Don’t Let Salmonella Ruin your Holiday

Don’t Let Salmonella Ruin your Holiday

turkey productionWhen it comes to food safety, everyone has a roll to play. Farmers and integrators often work closely together to ensure that the birds live a healthy life and are processed in sanitary conditions. The entire food chain is designed to reduce salmonella contamination, but let’s face it, the fact is that live or uncooked poultry is going to have some traces of salmonella present. Growers and integrators have a responsibility to take precautions that ensure the level of contamination is reduced – and ultimately eliminated – prior to consumption, and so do consumer’s have a responsibility to protecting their own health through proper food handling.

Let’s look at how salmonella is managed.

A salmonella-free process starts long before the turkeys are hatched and arrive at their home for the next several weeks. Between flocks, growers should diligently and meticulously clean the farm. How? Wash and scrub the barn to ensure that all organic matter is removed. Flush and sanitize water lines to remove biofilm build up. Empty feed pans of leftover feed, then wash and sanitize them. Blow dust particles from fans, heaters, walls, and ceilings, as bacteria thrive in these areas. Remove and replace litter with fresh shavings, or use a litter treatment such as windrowing.
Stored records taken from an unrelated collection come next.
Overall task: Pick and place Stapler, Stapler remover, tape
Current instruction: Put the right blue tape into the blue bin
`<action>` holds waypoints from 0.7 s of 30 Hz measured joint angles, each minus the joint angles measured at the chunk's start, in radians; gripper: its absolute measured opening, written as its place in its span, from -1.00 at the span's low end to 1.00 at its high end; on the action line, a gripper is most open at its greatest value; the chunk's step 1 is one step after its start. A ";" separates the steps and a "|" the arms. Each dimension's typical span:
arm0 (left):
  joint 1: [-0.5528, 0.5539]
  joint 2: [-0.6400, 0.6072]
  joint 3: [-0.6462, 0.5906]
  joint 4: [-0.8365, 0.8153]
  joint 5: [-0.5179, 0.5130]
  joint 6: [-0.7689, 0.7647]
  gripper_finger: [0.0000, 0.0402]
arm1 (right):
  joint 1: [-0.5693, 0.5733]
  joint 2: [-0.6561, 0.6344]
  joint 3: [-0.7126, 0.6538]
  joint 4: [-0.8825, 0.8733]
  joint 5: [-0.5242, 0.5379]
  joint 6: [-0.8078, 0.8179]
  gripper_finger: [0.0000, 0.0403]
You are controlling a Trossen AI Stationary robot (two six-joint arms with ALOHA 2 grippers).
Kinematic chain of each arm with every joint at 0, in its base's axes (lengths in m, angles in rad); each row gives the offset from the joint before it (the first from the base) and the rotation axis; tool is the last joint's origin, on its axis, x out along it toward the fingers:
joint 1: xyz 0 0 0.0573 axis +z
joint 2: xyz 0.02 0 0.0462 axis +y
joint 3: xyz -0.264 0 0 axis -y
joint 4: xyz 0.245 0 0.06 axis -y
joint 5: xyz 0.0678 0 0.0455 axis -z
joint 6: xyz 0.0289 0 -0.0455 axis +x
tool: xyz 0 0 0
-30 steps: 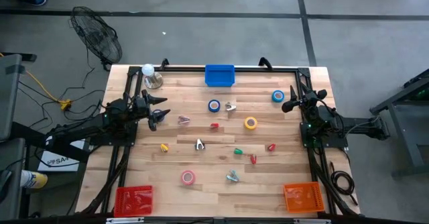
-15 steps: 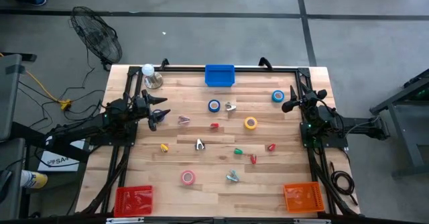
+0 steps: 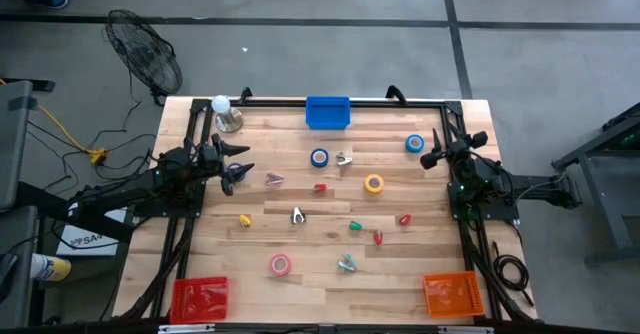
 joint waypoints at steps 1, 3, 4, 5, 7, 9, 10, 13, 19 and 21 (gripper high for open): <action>0.000 0.000 0.000 0.000 0.000 0.000 0.30 | 0.000 0.000 0.000 0.000 -0.007 -0.004 0.03; 0.000 0.000 0.006 -0.002 0.000 0.000 0.30 | 0.000 0.000 0.000 0.000 -0.039 0.003 0.03; 0.000 0.000 0.012 -0.012 0.000 0.000 0.30 | 0.000 0.000 0.000 0.000 -0.070 0.023 0.03; 0.000 0.000 0.017 -0.019 0.000 0.000 0.30 | 0.000 0.000 0.000 0.000 -0.112 0.065 0.03; 0.000 0.000 0.027 -0.031 0.000 0.001 0.30 | 0.000 0.000 0.000 0.000 -0.217 0.207 0.03; 0.000 0.000 0.033 -0.028 0.000 0.002 0.30 | 0.000 0.000 0.000 0.000 -0.333 0.361 0.03; 0.000 0.000 0.034 -0.022 0.000 0.002 0.30 | 0.000 0.000 0.000 0.000 -0.387 0.425 0.03; 0.000 0.000 0.035 -0.033 0.000 0.003 0.30 | 0.000 0.000 0.000 0.001 -0.520 0.554 0.03; 0.000 0.000 0.037 -0.046 -0.001 0.001 0.30 | 0.000 0.000 0.000 0.016 -0.567 0.604 0.03; 0.000 0.000 0.037 -0.046 -0.005 0.002 0.30 | 0.000 0.000 0.000 0.006 -0.565 0.585 0.03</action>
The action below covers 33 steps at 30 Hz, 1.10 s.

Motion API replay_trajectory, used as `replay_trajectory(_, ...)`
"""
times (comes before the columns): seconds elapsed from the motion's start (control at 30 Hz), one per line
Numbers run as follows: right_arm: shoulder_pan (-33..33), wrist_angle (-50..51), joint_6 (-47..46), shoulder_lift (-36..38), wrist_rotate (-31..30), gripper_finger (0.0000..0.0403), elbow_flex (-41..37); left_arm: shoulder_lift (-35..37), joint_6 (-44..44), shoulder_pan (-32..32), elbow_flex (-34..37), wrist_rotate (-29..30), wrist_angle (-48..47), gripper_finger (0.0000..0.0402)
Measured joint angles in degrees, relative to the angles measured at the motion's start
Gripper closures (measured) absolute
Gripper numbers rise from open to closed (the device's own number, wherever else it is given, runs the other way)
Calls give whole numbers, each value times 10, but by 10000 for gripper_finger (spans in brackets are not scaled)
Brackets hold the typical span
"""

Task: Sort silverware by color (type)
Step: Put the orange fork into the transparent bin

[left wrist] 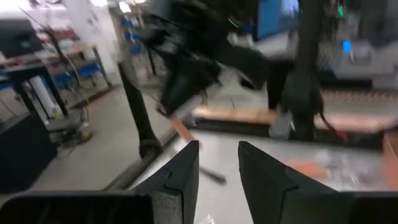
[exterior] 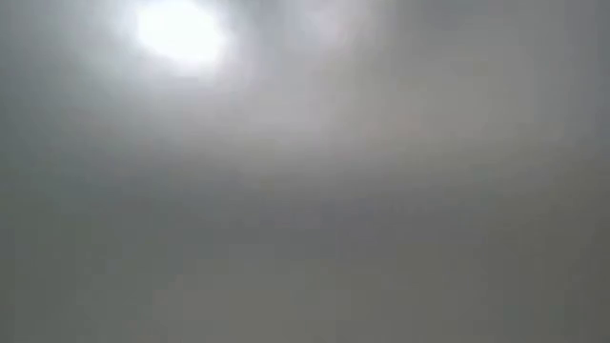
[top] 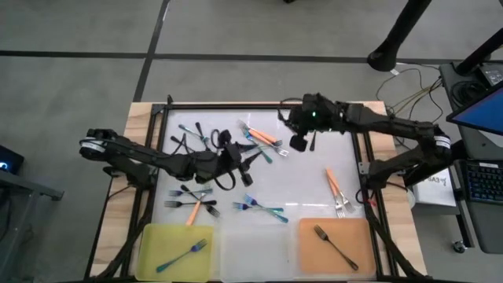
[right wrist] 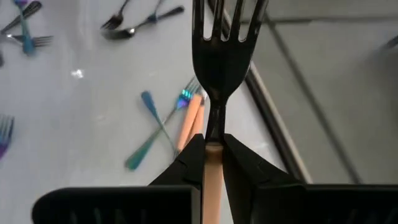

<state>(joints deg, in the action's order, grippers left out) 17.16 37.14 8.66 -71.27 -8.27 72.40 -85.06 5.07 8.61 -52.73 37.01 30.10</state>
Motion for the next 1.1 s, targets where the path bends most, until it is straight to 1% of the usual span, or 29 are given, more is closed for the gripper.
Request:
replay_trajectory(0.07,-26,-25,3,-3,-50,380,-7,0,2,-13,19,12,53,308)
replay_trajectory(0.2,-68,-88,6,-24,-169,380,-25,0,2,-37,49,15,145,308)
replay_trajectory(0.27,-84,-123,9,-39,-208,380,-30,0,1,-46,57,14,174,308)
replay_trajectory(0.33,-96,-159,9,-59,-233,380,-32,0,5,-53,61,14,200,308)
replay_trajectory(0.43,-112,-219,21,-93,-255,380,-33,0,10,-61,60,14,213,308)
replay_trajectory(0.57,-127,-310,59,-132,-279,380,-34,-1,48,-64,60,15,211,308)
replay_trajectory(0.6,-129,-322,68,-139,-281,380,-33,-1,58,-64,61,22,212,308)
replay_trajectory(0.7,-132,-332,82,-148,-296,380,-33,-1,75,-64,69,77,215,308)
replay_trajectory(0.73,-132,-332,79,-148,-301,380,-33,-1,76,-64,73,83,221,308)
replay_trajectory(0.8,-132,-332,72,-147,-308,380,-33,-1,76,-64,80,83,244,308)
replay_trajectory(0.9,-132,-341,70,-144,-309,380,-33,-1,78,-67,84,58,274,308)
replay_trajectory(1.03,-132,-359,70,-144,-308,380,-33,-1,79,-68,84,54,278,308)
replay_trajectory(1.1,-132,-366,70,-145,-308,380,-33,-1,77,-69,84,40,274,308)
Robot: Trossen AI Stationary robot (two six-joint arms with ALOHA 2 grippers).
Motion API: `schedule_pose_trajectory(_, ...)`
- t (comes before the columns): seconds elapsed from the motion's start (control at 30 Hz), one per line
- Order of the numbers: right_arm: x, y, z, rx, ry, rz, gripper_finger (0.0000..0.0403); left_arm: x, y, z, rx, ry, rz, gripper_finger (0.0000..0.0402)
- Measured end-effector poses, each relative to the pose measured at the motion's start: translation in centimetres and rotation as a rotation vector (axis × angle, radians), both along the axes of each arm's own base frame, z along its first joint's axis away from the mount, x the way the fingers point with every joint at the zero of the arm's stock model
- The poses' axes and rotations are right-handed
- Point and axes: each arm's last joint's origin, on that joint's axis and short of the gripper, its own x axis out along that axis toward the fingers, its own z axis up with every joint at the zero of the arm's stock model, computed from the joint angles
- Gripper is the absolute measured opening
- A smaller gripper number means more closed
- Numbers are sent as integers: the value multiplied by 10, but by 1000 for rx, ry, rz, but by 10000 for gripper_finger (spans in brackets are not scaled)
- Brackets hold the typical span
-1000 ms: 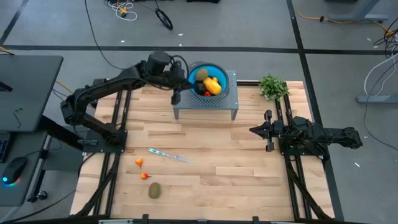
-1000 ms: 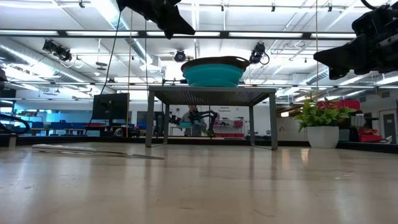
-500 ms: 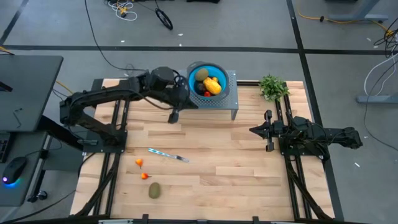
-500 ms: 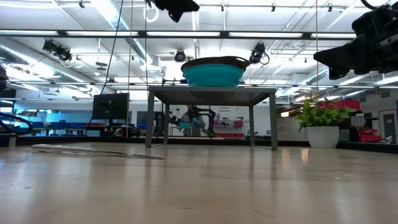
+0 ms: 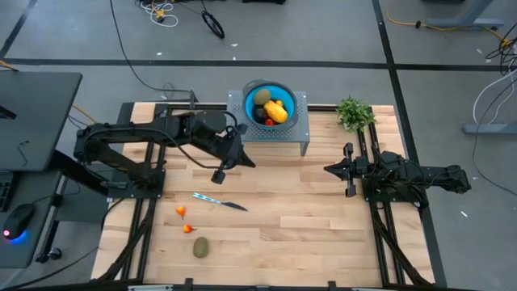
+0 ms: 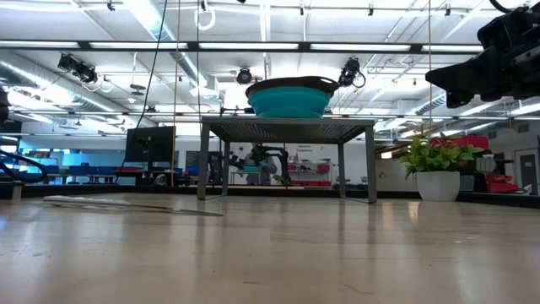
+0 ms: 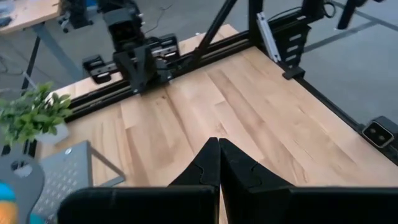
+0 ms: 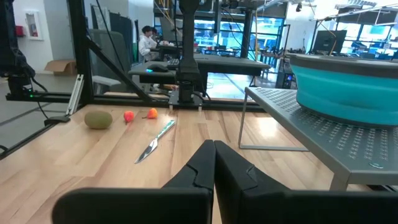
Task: Pick & Place Fruit
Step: Put the kiwi into the blue bin
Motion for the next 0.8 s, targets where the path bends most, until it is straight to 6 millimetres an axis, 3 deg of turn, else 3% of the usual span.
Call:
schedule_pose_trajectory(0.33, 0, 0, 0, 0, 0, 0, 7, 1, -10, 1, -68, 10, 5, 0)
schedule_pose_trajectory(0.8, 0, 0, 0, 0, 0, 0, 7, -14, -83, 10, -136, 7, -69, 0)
After the sanitation process is complete, the turkey integrators will bring in a team to visually inspect the process and take swabs from areas all over the house and test them to ensure these areas are within acceptable ranges. Once the farm passes inspection, the turkeys arrive where they are cared for and given good clean feed, water, and air to breathe.

By completing this process, the salmonella levels are greatly reduced prior to the turkeys ever arriving at the farm, significantly reducing their exposure. To further decrease a turkey poult’s susceptibility, integrators issue salmonella vaccinations. There are two options for vaccination.

As noted in this article, the first option is to vaccinate the breeder flocks with Inactivated Vaccines, or “killed vaccines”. This allows immunity to pass from the hen/mother turkey to the poult through a process known as “vertical transmission”. The second option is to administer a Live Vaccine to the poults on the day they hatch. This can help fight off any salmonella they may come in contact with while their immune system is developing.

Finally, integrators monitor salmonella levels within the processing plant once the turkeys arrive for slaughter. Internal teams, along with USDA, monitor salmonella at multiple points within the process to ensure levels are meeting the scientific standards. Also, similar to the measures taken by farmers, there are verified sanitation steps that take place daily to ensure the final product is not introduced to salmonella during these final steps prior to being shipped to the grocery stores, restaurants, and other marketable platforms.

Most importantly, to ensure there are no food-borne illnesses stemming from salmonella exposure, is for the consumer to prepare their meal in a manner that meets the scientific guidelines. For turkey (poultry the meat should have an internal temperature of at least 165ᵒ F as Salmonella cannot survive at this temperature.

So, this Holiday Season, as we enjoy the wonderful turkey that we have been blessed with, let’s take a moment to thank all of those who have dedicated their lives to ensuring that salmonella doesn’t ruin anyone’s holiday.